This is the mail archive of the
mailing list for the GCC project.
Re: [tree-ssa] vectorizer related issues
- From: law at redhat dot com
- To: Dorit Naishlos <DORIT at il dot ibm dot com>
- Cc: gcc at gcc dot gnu dot org
- Date: Tue, 06 Jan 2004 00:20:00 -0700
- Subject: Re: [tree-ssa] vectorizer related issues
- Reply-to: law at redhat dot com
In message <OF84E7BD0B.816A0013-ONC2256DFE.002C8227-C2256DFE.0047E4E4@il.ibm.co
m>, Dorit Naishlos writes:
>(1) Array addressing using pointers.
> As illustrated in the example above (loop2.c), the basic approach for
>handling array accesses is to generate a pointer to a vector type ('pb'),
>have it point to the array base ('pb = (v8hi *)b'), and use that to access
>the array ('vb = pb[i]'). I was hoping to get away with generating an
>ARRAY_REF expression for pb[i], but the RTL expander didn't like that. So I
>generated the following sequence of stmts instead, inspired by what the
>compiler currently generates at the tree level for the C stmt 'vb = pb[i]':
>pb = &b
>T.1 = (<unnamed type>)i_1;
>T.2 = T.1 * 16;
>T.3 = pb + T.2;
>vb = *T.3;
>It's too bad that we loose the information that these accesses were simple
>array references. Maybe there's a simple way to convince the expander to
>digest the expression pb[i] (Q1.1: is there?). What's much more worrying is
>that we loose this information even before vectorization takes place. This
>goes back to the issue mentioned in
>http://gcc.gnu.org/ml/gcc/2003-07/msg02013.html. With a lot of effort the
>vectorizer could deal with pointer arithmetic, but I think this is exactly
>the kind of effort we should save, working at the tree level.
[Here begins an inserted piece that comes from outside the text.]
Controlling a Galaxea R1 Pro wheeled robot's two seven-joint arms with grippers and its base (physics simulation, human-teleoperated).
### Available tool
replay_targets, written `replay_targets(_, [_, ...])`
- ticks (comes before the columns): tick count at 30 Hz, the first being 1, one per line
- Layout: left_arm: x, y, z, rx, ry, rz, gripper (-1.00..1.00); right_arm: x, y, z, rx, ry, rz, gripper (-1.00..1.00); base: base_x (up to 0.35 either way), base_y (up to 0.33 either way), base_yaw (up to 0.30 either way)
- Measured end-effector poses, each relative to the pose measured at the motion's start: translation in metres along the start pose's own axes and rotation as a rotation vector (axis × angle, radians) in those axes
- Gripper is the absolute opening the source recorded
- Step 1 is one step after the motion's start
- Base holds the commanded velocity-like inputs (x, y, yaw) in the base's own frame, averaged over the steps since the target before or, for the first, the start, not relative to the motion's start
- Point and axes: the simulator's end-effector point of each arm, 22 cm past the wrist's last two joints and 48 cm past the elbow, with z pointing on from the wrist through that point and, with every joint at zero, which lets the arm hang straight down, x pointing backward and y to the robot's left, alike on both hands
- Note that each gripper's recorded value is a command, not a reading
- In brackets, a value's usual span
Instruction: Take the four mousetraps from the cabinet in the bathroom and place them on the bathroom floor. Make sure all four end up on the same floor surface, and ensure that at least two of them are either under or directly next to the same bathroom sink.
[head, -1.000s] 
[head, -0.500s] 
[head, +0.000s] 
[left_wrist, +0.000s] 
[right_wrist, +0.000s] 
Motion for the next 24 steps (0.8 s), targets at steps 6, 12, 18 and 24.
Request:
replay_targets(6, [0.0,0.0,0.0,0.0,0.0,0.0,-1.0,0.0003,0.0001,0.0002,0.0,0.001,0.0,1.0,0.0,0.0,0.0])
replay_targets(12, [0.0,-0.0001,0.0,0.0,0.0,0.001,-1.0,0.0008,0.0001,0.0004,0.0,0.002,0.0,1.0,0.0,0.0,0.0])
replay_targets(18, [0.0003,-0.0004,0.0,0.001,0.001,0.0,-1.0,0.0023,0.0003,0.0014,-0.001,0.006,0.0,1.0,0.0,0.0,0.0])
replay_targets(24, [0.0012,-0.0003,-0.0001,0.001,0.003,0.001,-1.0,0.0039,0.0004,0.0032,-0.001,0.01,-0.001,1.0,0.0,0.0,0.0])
>Is anyone planning to fix this situation? i.e., Q1.2: have the front-end
>represent p[i] as an array_ref even when p is declared a pointer, and Q1.3:
>have the RTL expander accept such array references.
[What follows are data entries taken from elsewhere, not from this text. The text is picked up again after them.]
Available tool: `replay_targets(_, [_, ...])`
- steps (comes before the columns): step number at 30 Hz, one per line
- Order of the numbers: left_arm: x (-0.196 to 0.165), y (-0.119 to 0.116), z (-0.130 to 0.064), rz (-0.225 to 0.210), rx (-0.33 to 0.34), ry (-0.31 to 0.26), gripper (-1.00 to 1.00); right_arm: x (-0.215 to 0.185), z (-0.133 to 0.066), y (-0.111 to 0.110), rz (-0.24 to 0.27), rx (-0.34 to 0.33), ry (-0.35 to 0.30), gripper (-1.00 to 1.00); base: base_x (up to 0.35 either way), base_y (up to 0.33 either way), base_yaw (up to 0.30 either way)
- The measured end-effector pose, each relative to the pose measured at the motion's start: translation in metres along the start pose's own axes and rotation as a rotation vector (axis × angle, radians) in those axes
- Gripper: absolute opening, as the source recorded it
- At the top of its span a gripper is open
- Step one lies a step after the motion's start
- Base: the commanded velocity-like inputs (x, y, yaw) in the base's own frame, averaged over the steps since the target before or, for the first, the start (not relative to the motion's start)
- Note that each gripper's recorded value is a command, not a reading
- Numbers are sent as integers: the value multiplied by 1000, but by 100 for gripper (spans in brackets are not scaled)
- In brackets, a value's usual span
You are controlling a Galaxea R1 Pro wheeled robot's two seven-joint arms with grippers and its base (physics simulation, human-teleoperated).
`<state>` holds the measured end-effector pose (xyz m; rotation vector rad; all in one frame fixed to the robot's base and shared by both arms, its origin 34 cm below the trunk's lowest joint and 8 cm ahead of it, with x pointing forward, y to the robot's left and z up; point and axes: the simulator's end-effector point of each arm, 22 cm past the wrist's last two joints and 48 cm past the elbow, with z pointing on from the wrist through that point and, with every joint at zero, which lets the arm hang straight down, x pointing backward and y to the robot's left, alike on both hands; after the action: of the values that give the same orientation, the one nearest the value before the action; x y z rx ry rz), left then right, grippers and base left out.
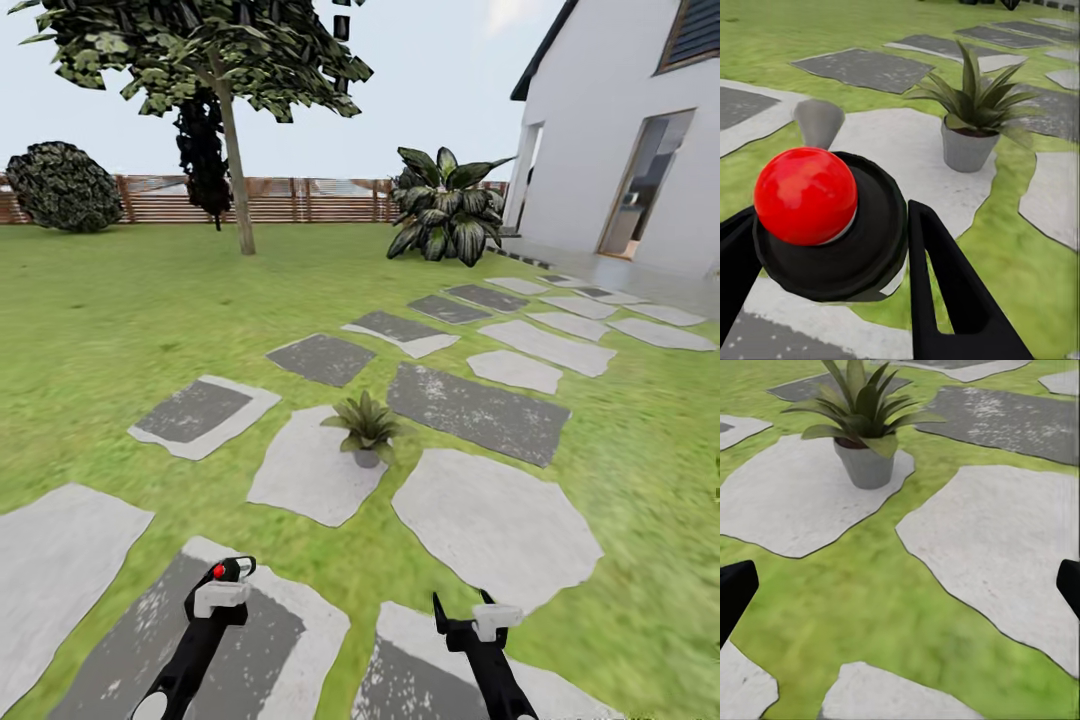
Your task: Pick up the pesticide atomizer in the garden and spray insectifuge to fully cover both potted plants in the garden.
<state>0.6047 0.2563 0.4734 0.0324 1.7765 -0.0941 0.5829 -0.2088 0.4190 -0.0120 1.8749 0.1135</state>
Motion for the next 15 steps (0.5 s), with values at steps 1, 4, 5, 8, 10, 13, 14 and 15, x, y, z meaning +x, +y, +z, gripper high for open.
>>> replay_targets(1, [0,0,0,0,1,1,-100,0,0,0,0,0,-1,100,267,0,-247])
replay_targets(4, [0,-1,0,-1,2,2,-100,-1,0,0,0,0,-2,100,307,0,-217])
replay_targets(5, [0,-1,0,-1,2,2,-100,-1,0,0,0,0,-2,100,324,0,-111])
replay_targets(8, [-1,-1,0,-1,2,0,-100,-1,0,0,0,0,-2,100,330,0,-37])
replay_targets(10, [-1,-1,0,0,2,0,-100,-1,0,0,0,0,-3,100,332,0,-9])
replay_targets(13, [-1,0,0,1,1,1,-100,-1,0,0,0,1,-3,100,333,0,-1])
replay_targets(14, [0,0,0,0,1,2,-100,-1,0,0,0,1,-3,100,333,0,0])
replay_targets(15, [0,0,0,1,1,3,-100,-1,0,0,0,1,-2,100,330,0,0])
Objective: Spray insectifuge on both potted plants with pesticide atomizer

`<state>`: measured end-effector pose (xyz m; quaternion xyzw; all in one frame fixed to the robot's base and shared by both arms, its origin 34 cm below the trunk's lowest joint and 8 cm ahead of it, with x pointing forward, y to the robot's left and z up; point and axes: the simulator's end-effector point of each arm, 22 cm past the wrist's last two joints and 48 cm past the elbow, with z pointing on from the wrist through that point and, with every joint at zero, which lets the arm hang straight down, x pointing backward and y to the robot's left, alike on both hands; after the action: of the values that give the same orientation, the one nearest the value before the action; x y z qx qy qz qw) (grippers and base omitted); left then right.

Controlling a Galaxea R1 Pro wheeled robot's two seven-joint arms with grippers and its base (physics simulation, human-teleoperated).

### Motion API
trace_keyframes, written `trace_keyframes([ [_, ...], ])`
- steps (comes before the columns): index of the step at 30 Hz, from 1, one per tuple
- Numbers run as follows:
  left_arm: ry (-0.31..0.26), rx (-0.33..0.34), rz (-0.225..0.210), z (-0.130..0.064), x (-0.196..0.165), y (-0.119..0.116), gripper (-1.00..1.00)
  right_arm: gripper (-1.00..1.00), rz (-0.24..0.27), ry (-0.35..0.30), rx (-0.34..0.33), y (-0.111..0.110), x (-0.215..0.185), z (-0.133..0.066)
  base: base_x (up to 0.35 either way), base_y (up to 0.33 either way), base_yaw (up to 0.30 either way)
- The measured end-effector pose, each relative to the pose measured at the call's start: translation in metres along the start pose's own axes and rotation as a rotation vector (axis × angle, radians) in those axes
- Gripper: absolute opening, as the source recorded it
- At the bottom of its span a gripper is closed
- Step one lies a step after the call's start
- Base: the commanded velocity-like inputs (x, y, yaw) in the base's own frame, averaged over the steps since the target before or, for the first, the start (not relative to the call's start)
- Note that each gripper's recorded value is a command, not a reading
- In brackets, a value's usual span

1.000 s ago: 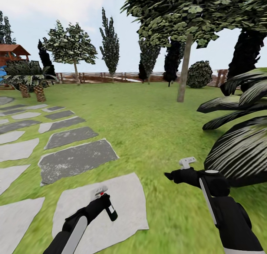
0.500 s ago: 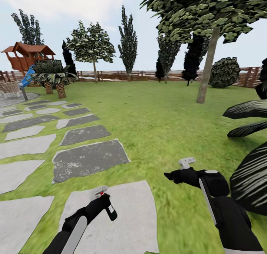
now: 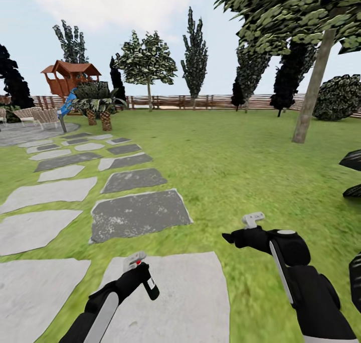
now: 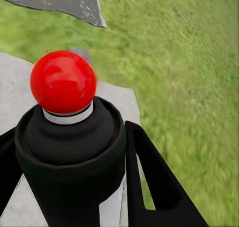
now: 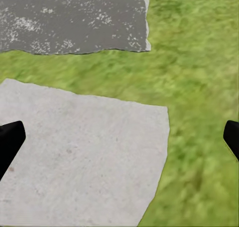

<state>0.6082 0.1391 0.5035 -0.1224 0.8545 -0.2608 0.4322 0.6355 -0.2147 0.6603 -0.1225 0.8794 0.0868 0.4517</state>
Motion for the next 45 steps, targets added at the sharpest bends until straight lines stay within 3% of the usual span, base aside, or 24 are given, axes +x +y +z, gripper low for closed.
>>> trace_keyframes([
  [33,0.030,-0.036,-0.007,0.003,0.016,0.015,-1.00,1.00,-0.008,-0.007,-0.002,0.001,-0.001,0.000,0.339,0.001,0.002],
  [45,0.035,-0.035,-0.016,0.004,0.018,0.018,-1.00,1.00,-0.008,-0.007,-0.003,0.001,-0.001,0.000,0.332,0.104,0.000],
])
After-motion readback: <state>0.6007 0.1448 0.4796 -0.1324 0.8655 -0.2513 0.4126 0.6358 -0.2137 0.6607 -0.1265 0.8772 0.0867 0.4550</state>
>This is probably the most critical infrastructure fix required for the
>vectorizer to be applicable in the short term. If gcc continues to
>represent array references this way, it would be pretty useless to
>vectorize specifically for array accesses. Good handling of pointer
>arithmetic and pointer aliasing (which have well-known limitations) will
>then be vital.
Richard has been working on a lot of this stuff. I wouldn't be terribly
surprised to find out that we're still missing cases.
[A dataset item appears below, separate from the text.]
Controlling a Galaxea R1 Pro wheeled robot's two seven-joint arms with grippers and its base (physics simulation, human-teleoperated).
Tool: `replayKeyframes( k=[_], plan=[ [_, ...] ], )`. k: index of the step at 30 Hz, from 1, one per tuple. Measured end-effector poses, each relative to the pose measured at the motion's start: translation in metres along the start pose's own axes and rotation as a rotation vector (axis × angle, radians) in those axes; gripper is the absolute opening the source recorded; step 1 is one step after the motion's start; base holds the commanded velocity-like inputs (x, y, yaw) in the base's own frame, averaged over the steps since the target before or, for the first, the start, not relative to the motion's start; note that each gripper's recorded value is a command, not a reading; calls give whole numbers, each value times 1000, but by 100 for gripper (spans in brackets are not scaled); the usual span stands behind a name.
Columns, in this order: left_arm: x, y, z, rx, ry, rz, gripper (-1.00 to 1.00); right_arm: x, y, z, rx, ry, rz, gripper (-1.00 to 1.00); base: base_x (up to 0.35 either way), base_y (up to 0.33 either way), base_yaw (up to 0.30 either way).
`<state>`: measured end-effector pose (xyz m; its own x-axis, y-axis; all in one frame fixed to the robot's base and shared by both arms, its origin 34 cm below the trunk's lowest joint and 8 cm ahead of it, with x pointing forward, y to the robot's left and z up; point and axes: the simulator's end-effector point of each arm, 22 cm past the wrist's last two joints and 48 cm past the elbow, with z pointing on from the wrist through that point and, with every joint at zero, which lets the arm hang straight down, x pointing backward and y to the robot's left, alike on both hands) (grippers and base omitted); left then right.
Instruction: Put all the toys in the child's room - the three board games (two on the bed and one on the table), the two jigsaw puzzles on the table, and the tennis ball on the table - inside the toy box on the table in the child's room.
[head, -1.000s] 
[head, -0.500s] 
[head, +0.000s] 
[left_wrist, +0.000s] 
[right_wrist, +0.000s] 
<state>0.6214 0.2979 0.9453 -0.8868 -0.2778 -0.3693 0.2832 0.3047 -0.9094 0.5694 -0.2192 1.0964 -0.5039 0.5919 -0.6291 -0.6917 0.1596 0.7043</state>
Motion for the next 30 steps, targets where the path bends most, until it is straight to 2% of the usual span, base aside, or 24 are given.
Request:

If you don't build the ARRAY_REF precisely how the rest of the compiler
expects, then all kinds of bad things happen. I ran into this when
trying to stop the compiler from building pointer arithmetic for
I'd suggest focusing on fixing whatever issues you run into when trying
to generate ARRAY_REFs for stuff like bv = pb[i]. Probably the first
step is to stop declaring pb as a pointer type since that's what ultimately
triggers the creation of pointer arithmetic instead of ARRAY_REFs in the
early parts of the compiler.
[ If it's the case that Richard's work was supposed to stop this lowering
from ARRAY_REF to pointer arithmetic, then your job would be to figure
out why Richard's fixes aren't solving your problem. See
>(2) virtual defs/uses.
> This issue goes back to an action item on the tree-ssa todo list:
>"SSA information for arrays
> The existing implementation treats arrays as an opaque object. A
>definition to an array location is treated as a definition for the whole
>Q2.1: Is anyone planning to address this issue? (so that the vdefs/vuses of
>arrays will be connected only to may/must aliased references?)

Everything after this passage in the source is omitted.